Try it:
Would you retype the entries from the first line to the line bearing "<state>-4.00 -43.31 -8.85", both included, leaving out every picture?

☆ ☆ ☆ ☆ ☆ ☆ ☆

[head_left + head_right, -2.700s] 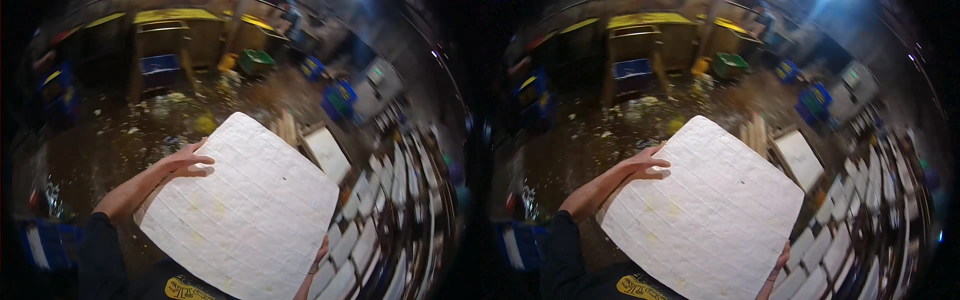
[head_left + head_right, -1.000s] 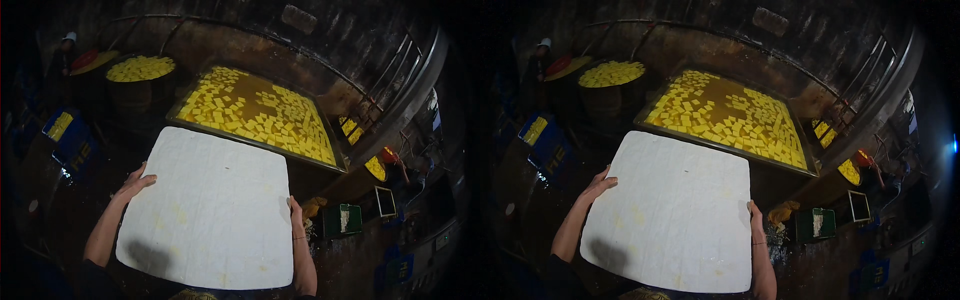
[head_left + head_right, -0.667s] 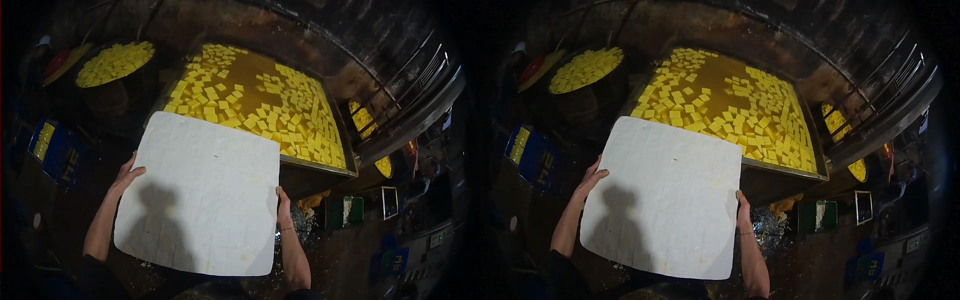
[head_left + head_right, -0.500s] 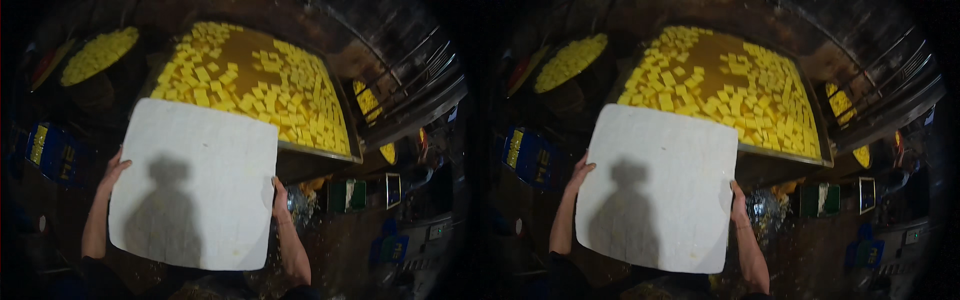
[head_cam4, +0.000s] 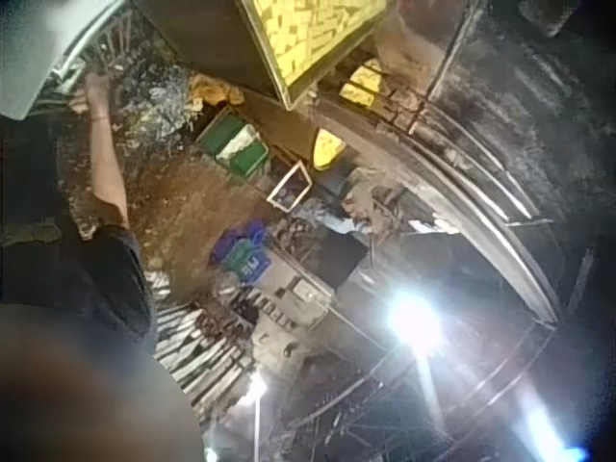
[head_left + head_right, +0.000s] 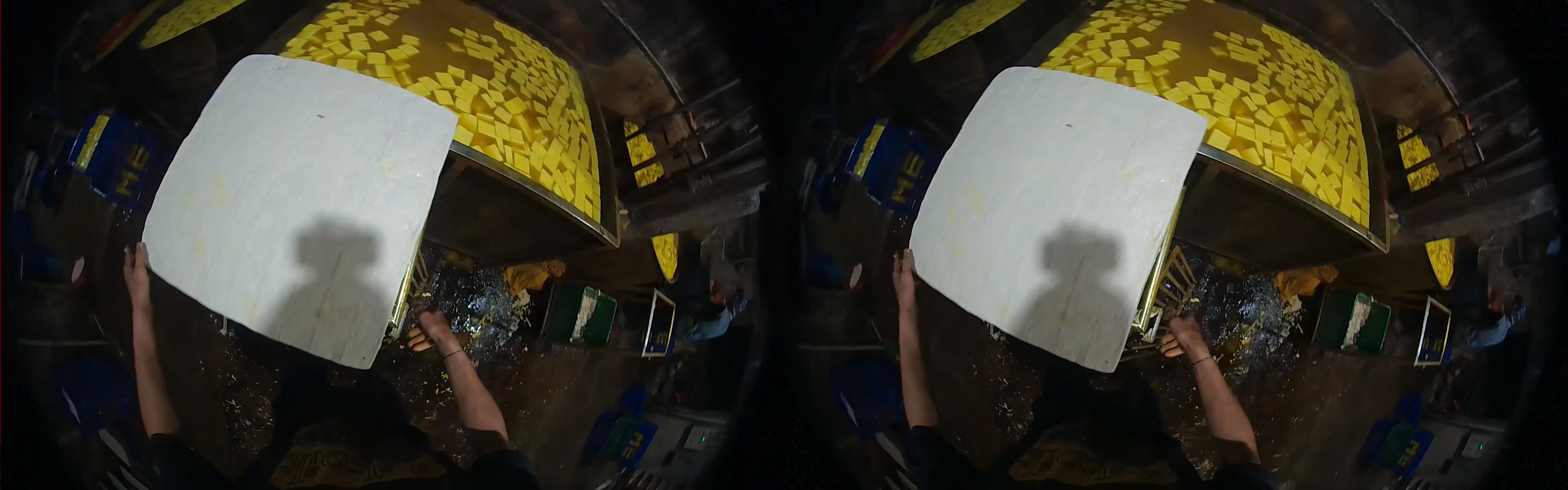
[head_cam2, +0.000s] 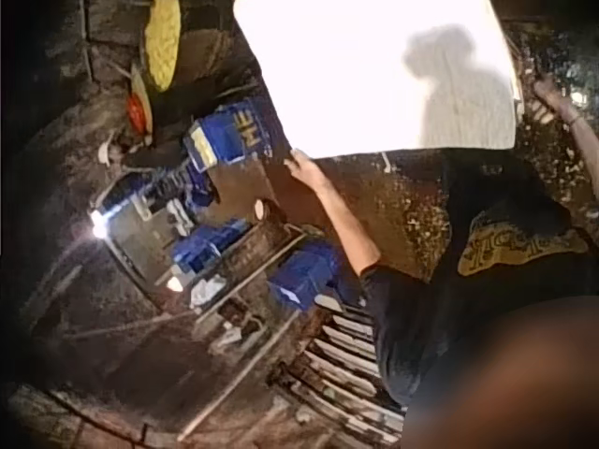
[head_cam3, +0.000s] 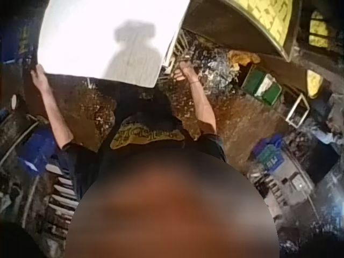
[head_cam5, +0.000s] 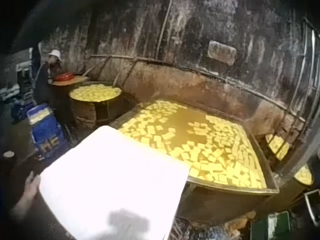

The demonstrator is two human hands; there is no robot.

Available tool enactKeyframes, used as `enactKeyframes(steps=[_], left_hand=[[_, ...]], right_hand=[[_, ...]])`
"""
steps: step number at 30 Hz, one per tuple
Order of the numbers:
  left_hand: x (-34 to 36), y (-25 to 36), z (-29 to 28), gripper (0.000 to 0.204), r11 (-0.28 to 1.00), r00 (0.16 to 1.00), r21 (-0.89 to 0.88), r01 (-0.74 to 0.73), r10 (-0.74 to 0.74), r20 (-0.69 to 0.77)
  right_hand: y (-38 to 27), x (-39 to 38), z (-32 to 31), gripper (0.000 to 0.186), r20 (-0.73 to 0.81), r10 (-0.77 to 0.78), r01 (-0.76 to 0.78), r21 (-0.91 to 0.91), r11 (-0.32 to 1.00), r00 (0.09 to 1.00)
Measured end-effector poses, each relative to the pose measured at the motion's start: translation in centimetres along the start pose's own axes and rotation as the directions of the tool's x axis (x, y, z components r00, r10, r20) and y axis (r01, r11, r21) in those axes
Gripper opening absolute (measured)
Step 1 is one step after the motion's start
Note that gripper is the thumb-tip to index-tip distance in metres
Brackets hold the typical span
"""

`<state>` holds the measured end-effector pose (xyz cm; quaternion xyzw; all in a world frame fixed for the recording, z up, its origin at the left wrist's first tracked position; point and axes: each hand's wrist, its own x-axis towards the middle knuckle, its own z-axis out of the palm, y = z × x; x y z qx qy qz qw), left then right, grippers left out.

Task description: The person cuts a large block of tofu with a knife, places it into a yellow-liquid vat, and moves racks of tofu blocks in a processing facility.

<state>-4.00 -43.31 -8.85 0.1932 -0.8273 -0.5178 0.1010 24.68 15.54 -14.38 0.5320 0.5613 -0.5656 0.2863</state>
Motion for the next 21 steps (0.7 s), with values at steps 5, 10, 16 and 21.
enactKeyframes(steps=[5, 10, 16, 21], left_hand=[[-8.9, 2.9, 3.3, 0.073, 0.911, 0.968, -0.335, 0.240, -0.202, 0.147], [-11.2, 2.7, 2.8, 0.069, 0.871, 0.977, -0.443, 0.211, -0.169, 0.133], [-10.6, 0.4, 3.3, 0.061, 0.768, 0.978, -0.616, 0.176, -0.065, 0.198], [-10.3, -1.1, 2.6, 0.049, 0.615, 0.983, -0.767, 0.185, -0.114, 0.146]], right_hand=[[5.2, 1.8, 3.0, 0.056, 0.399, -0.022, -0.159, 0.417, 0.895, 0.917], [8.3, -5.3, 6.0, 0.022, 0.248, -0.173, 0.082, 0.340, 0.937, 0.953], [6.3, -19.5, 15.0, 0.026, 0.448, -0.247, 0.414, -0.324, 0.851, 0.859], [-4.5, -20.2, 28.6, 0.024, 0.650, -0.755, 0.932, -0.322, -0.168, 0.089]])
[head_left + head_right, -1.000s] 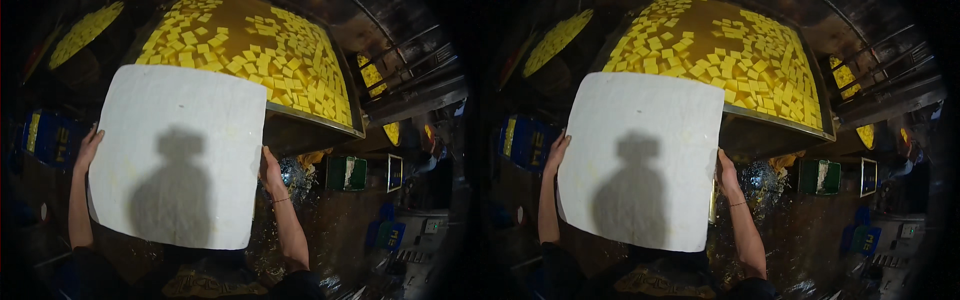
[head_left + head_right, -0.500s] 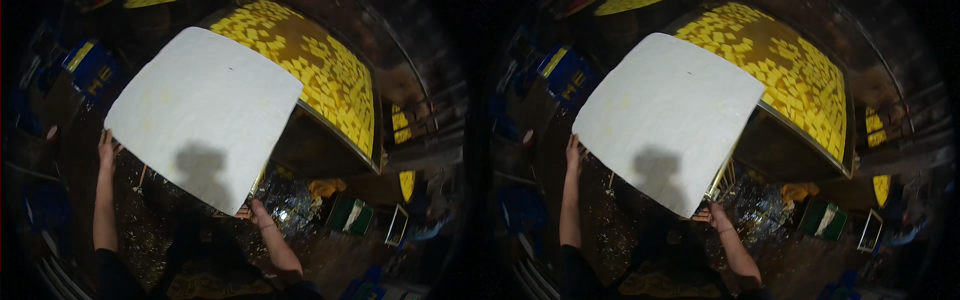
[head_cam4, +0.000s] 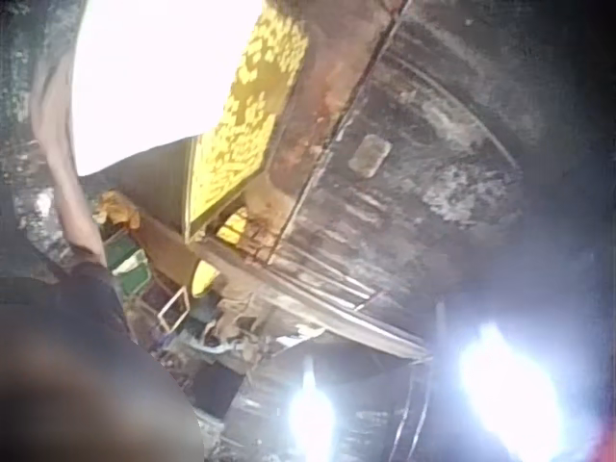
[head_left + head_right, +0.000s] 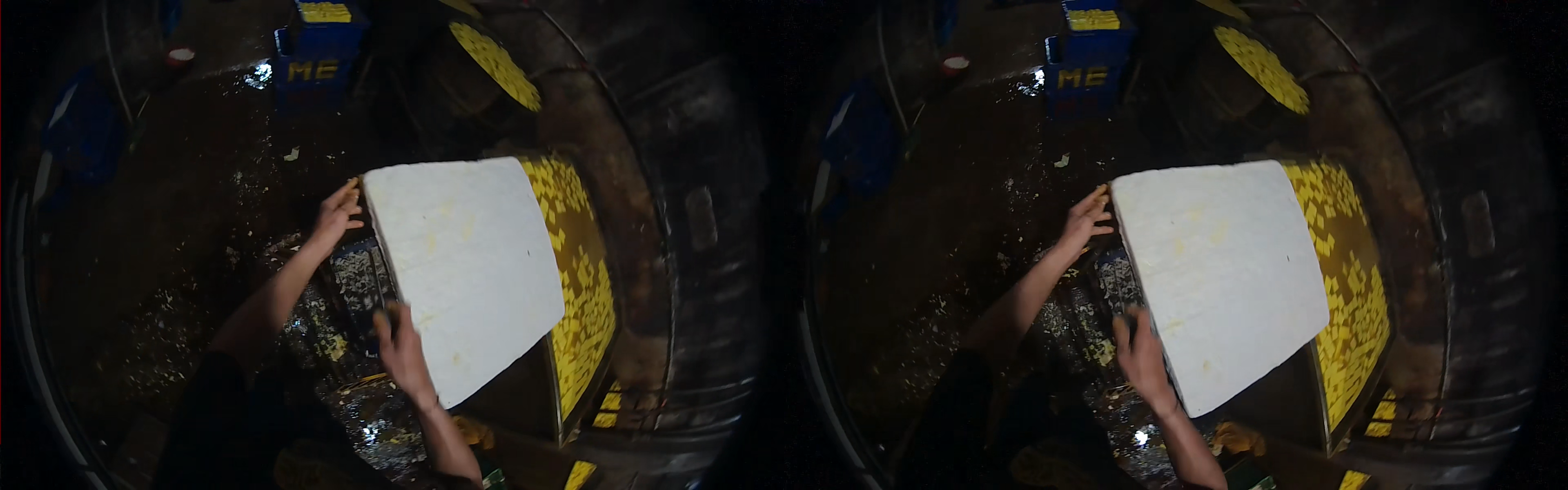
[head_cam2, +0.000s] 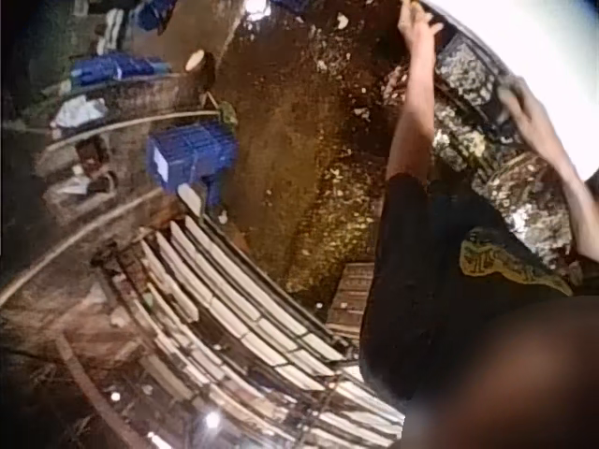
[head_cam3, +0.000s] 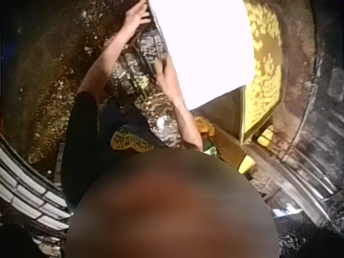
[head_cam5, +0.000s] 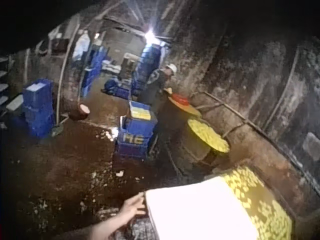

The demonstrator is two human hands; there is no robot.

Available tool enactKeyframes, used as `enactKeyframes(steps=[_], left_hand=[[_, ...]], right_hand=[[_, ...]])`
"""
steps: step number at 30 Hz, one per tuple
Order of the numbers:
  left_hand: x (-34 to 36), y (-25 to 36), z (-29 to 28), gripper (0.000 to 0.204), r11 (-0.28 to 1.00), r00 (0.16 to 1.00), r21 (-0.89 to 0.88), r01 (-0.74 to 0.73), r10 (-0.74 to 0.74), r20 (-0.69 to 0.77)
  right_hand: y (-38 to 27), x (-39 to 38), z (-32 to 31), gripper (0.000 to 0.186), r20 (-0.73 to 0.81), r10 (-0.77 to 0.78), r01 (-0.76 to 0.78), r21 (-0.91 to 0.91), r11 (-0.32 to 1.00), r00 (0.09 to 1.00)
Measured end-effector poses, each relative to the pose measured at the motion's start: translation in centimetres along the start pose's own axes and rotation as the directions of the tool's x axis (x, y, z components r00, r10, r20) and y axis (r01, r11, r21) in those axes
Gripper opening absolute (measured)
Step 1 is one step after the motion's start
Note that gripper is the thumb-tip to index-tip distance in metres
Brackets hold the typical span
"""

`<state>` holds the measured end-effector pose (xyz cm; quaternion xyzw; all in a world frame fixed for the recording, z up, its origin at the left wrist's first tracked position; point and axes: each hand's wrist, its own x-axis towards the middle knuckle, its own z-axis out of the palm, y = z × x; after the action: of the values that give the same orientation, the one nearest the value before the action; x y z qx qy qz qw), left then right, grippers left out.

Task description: The person cuts a large block of tofu with a knife, places it into a yellow-liquid vat, and moves racks of tofu blocks in a processing facility.

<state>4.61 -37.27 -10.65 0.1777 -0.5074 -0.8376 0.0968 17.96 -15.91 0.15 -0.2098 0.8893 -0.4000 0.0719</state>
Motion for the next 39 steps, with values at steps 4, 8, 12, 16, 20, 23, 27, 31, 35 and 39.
enactKeyframes(steps=[4, 8, 12, 16, 20, 23, 27, 31, 35, 39], left_hand=[[0.1, 0.0, 0.4, 0.045, 0.992, 0.999, -0.121, -0.035, 0.034, -0.005], [1.6, -1.5, 0.0, 0.045, 0.984, 0.983, 0.005, -0.178, 0.178, -0.033], [1.4, -1.6, 0.6, 0.044, 0.986, 0.986, 0.067, -0.152, 0.156, -0.058], [0.2, -0.8, 1.4, 0.033, 0.899, 0.906, 0.234, -0.370, 0.405, -0.124], [-2.2, -1.0, 1.8, 0.028, 0.843, 0.870, 0.356, -0.404, 0.475, -0.136], [-5.5, -2.6, 3.8, 0.023, 0.783, 0.822, 0.392, -0.484, 0.560, -0.102], [-12.0, -5.3, 6.3, 0.016, 0.847, 0.858, 0.295, -0.441, 0.495, -0.137], [-19.0, -8.5, 10.2, 0.019, 0.910, 0.892, 0.159, -0.383, 0.409, -0.193], [-25.1, -11.9, 12.6, 0.016, 0.930, 0.906, 0.154, -0.335, 0.362, -0.218], [-31.0, -14.2, 15.4, 0.018, 0.951, 0.935, 0.131, -0.279, 0.300, -0.188]], right_hand=[[-1.5, 10.2, 2.6, 0.018, 0.021, 0.069, -0.062, -0.241, 0.968, 0.997], [-1.8, 14.5, 5.4, 0.016, -0.011, -0.011, 0.006, -0.415, 0.910, 1.000], [-1.1, 15.0, 6.1, 0.017, -0.035, -0.045, 0.022, -0.494, 0.869, 0.998], [-0.5, 12.8, 5.0, 0.017, -0.072, -0.094, 0.044, -0.517, 0.855, 0.993], [0.2, 7.8, 3.4, 0.014, -0.018, -0.056, 0.038, -0.524, 0.851, 0.998], [1.3, 2.7, 1.4, 0.013, -0.002, 0.026, -0.023, -0.532, 0.846, 1.000], [3.0, -4.0, -0.7, 0.011, -0.003, 0.066, -0.058, -0.495, 0.867, 0.998], [5.2, -10.9, -3.4, 0.013, -0.004, 0.126, -0.112, -0.496, 0.861, 0.992], [6.7, -17.3, -5.6, 0.015, -0.017, 0.148, -0.137, -0.499, 0.856, 0.989], [9.1, -22.2, -7.7, 0.017, -0.049, 0.104, -0.115, -0.445, 0.888, 0.993]])
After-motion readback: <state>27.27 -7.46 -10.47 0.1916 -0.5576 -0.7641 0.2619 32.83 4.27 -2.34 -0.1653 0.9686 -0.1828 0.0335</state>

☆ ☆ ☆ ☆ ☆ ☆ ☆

Task result:
[head_left + head_right, -2.700s] 
[head_left + head_right, -1.000s] 
[head_left + head_right, -0.667s] 
[head_left + head_right, -0.500s] 
[head_cam4, +0.000s] 
[head_left + head_right, +0.000s] 
[head_cam2, +0.000s] 
[head_cam3, +0.000s] 
[head_cam5, +0.000s] 

The demonstrator is two human hands; there is no robot.

Available tool enactKeyframes, used as `enactKeyframes(steps=[_], left_hand=[[_, ...]], right_hand=[[_, ...]])`
"""
steps: step number at 30 Hz, one per tuple
Order of the numbers:
  left_hand: x (-34 to 36), y (-25 to 36), z (-29 to 28), gripper (0.000 to 0.204), r11 (-0.28 to 1.00), r00 (0.16 to 1.00), r21 (-0.89 to 0.88), r01 (-0.74 to 0.73), r10 (-0.74 to 0.74), r20 (-0.69 to 0.77)
  right_hand: y (-38 to 27), x (-39 to 38), z (-32 to 31), gripper (0.000 to 0.186), r20 (-0.73 to 0.81), r10 (-0.77 to 0.78), r01 (-0.76 to 0.78), r21 (-0.91 to 0.91), r11 (-0.32 to 1.00), r00 (0.09 to 1.00)
Measured end-effector poses, each relative to the pose measured at the motion's start: translation in centimetres along the start pose's own axes and rotation as the directions of the tool's x axis (x, y, z components r00, r10, r20) and y axis (r01, r11, r21) in those axes
Gripper opening absolute (measured)
Step 1 is one step after the motion's start
Note that gripper is the thumb-tip to index-tip distance in metres
Brackets hold the typical span
"""

`<state>` holds the measured end-effector pose (xyz cm; quaternion xyzw; all in a world frame fixed for the recording, z up, its origin at the left wrist's first tracked position; point and axes: each hand's wrist, its own x-axis towards the middle knuckle, its own z-axis out of the palm, y = z × x; x y z qx qy qz qw), left then right, grippers left out.

Task description: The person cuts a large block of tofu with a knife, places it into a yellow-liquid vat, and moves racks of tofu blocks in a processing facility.

<state>-4.00 -43.31 -8.85 0.1932 -0.8273 -0.5178 0.1010 24.68 15.54 -14.38 0.5320 0.5613 -0.5656 0.2863</state>

Nothing further is required of this output.